閉じよ(みたせ)閉じよ(みたせ)閉じよ(みたせ)閉じよ(みたせ)閉じよ(みたせ)。」



「繰り返すつどに五度。
 ただ、満たされる刻を破却する」



「――――告げる」



「汝の身は我が下に、我が命運は汝の剣に。」



「聖杯の寄るべに従い、この意、この理に従うならば応えよ。」



「誓いを此処に。
 我は常世総ての善と成る者、
 我は常世総ての悪を敷く者。」



「されど汝はその眼を混沌に曇らせ侍るべし。
 汝、狂乱の檻に囚われし者。我はその鎖を手繰る者――。」



「汝三大の言霊を纏う七天、
 抑止の輪より来たれ、天秤の守り手よ―――!」










 暗い地下にはあまりにも不似合いなほどの光が溢れ、雁夜は心臓が位置する胸の辺りを抑えながら膝を着いた。

 ――やった……。
 と、異形となった顔の口元に小さな笑みを浮かべて雁夜は己が呼び出したサーヴァントを姿を捉えた。


 そして瞬時に、その表情は喜びから驚きへと変わる。


 魔法陣の中心にいる影は三つ(・・)。霞む視界ではぼやけた輪郭しか捕らえられないが、肌に感じる尋常ならざる魔力の圧力はそれが人智を超えた英霊に他ならないと告げている。

 だが、驚くべきはそこでは無い。
 雁夜は無事、サーヴァントを召喚して見せた。それだけならまだ良いだろう。だが、魔法陣内に居る影は三つ。五流魔術師の雁夜でもわかる異変。

 サーヴァントの数が可笑しい。
 原則として、サーヴァントは一人のマスターにつき、喚ぶ事が出来るのは一体まで。戦中に敵サーヴァントを自身のサーヴァントとする事例を除き、一人で複数のサーヴァントを運用するなど有り得ない。


 しかし、雁夜の中では然したる問題に成らなかった。

 自らの願い。自身の代わりに蟲に捧げられた哀れな少女を救い出すというそれに一歩近づいた所か一気に折返し地点まで前進したかも知れない。その思いは雁夜の心を奮い立たせるものの、身体は刻印蟲に食い荒らされており限界に近い。
 それでも薄れる意識にあらがうように雁夜は右手を自身のサーヴァントへと延ばす。叶うことなら、自分と桜を連れてどこかに逃げてくれと願いながら。

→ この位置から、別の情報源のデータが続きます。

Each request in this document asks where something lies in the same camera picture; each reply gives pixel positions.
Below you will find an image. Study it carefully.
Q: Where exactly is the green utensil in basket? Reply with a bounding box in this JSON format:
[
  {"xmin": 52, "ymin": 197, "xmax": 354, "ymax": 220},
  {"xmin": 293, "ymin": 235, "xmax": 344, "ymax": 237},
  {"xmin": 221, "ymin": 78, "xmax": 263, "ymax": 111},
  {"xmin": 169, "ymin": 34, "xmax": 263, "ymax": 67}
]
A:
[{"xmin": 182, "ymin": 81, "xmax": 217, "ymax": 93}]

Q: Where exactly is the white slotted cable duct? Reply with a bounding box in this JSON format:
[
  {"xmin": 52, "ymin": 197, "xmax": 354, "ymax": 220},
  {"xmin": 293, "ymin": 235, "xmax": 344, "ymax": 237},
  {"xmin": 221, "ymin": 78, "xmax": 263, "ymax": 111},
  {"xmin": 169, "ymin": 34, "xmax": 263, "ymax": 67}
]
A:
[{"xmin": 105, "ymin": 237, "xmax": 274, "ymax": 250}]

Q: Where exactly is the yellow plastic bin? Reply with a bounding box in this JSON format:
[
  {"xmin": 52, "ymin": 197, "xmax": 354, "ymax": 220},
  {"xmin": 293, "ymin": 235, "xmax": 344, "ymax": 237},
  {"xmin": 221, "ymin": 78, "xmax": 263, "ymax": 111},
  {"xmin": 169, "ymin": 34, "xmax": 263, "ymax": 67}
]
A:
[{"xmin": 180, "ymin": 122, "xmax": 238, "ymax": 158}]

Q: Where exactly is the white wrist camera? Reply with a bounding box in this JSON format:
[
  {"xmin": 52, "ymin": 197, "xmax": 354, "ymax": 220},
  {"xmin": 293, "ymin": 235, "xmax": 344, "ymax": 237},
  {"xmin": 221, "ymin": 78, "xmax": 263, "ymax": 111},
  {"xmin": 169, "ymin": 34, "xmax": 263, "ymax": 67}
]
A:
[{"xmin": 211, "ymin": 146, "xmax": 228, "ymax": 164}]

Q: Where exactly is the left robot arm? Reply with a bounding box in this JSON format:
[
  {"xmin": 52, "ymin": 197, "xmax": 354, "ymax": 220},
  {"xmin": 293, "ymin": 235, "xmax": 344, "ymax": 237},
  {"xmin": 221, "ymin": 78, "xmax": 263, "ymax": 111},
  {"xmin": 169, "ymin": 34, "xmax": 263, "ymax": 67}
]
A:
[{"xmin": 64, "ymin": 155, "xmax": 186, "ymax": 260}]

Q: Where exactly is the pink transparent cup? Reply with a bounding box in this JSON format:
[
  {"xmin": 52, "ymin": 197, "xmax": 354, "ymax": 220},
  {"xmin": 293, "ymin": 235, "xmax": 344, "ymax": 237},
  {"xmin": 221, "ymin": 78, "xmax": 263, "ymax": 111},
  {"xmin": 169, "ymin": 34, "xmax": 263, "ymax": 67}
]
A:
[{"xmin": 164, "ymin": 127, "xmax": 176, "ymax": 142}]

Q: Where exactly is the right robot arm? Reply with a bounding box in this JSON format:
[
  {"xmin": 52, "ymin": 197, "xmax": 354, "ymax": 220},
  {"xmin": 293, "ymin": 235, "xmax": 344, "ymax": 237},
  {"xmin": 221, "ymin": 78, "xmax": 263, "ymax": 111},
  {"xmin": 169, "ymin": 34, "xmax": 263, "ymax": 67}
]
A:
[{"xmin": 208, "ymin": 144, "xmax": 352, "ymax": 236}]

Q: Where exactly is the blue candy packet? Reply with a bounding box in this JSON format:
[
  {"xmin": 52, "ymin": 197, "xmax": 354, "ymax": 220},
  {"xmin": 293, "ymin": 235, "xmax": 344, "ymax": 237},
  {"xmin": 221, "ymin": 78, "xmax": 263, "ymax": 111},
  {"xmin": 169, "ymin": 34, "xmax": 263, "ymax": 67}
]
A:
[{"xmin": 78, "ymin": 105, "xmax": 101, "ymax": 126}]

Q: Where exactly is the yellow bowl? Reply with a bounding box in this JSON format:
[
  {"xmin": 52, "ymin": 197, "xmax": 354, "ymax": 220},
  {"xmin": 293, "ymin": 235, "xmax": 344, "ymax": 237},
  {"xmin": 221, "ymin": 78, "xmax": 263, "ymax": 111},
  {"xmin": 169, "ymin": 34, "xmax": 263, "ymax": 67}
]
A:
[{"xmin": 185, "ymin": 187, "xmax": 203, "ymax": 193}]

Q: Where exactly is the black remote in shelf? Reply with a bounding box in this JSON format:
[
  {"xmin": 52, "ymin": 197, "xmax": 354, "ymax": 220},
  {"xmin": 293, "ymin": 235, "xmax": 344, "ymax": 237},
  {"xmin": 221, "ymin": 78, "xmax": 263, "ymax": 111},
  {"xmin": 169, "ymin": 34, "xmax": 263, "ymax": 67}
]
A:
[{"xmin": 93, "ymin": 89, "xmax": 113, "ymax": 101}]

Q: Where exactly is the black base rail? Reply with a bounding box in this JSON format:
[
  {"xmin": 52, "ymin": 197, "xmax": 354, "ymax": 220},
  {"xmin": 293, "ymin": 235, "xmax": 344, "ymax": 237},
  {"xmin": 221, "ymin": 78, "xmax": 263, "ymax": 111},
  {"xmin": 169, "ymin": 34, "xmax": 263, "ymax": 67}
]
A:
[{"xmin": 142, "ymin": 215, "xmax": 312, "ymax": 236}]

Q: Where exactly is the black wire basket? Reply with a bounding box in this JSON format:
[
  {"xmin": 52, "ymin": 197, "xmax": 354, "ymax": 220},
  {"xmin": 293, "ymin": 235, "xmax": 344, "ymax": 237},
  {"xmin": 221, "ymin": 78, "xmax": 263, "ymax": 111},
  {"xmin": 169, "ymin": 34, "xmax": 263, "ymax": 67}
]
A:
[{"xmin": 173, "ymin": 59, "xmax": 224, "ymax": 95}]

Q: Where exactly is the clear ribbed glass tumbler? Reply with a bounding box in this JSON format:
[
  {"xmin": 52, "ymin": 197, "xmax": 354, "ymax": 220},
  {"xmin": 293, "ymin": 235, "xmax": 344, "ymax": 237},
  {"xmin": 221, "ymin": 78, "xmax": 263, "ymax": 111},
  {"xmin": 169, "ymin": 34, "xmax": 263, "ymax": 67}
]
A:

 しかし、限界だった肉体は言葉を発する前にあっさりと緊張の糸から離れ、今度こそ意識は深淵へと落ちる。……その最中、雁夜にはは誰かに抱き留められた。様な感覚があった。





―――――――――――――――――――――――――――――――――――――――――――――――――――――





 数分後、三つの影が夜の街を駆けていた。その内二つの肩に白髪の青年、紫色の髪を持つ少女が担がれ、人間離れした速度でもって屋根から屋根へと移動しているのはこの冬木の街で行われる「戦争」に参加するべく召喚に応じた一人の英霊と二人の反英霊(・・・・・・・・・・・・)


 気絶間際の主からの言葉にならない願い。それは、雁夜が呼び出した英霊達の下に間違いなく届いていた。
 故に、喚び出された英霊の1人は近くにいた老魔術師の魂を喰って現界分の魔力を捻出。他2人はサーヴァントであってサーヴァントでは無いよく分からない存在だった為、マスターと彼の姪を担いで屋敷を出るなり屋敷の門に『内装工事中』の看板を置いて住宅街を駆け、商店街を飛び越し、川にかかる橋を通って新都へと到達した。彼らを追う者は居ないが、万全を期し、裏道からマンホールに入って下水道に身を隠す。


 そこまでして漸くマスターの命を果たしたと判断した英霊達はその場に座る。


 彼の腕の中にははは今にも死にそうなマスターと、幼い少女。彼等は二人をコンクリートの通路に寝かせると、魔力を使って現界している1人は現界に使用する魔力を自身の気で代用し、自身の力を行使する。

 そして、三つの内一つの影が自らのマスターである雁夜を中心に、数多の魔法陣を展開した。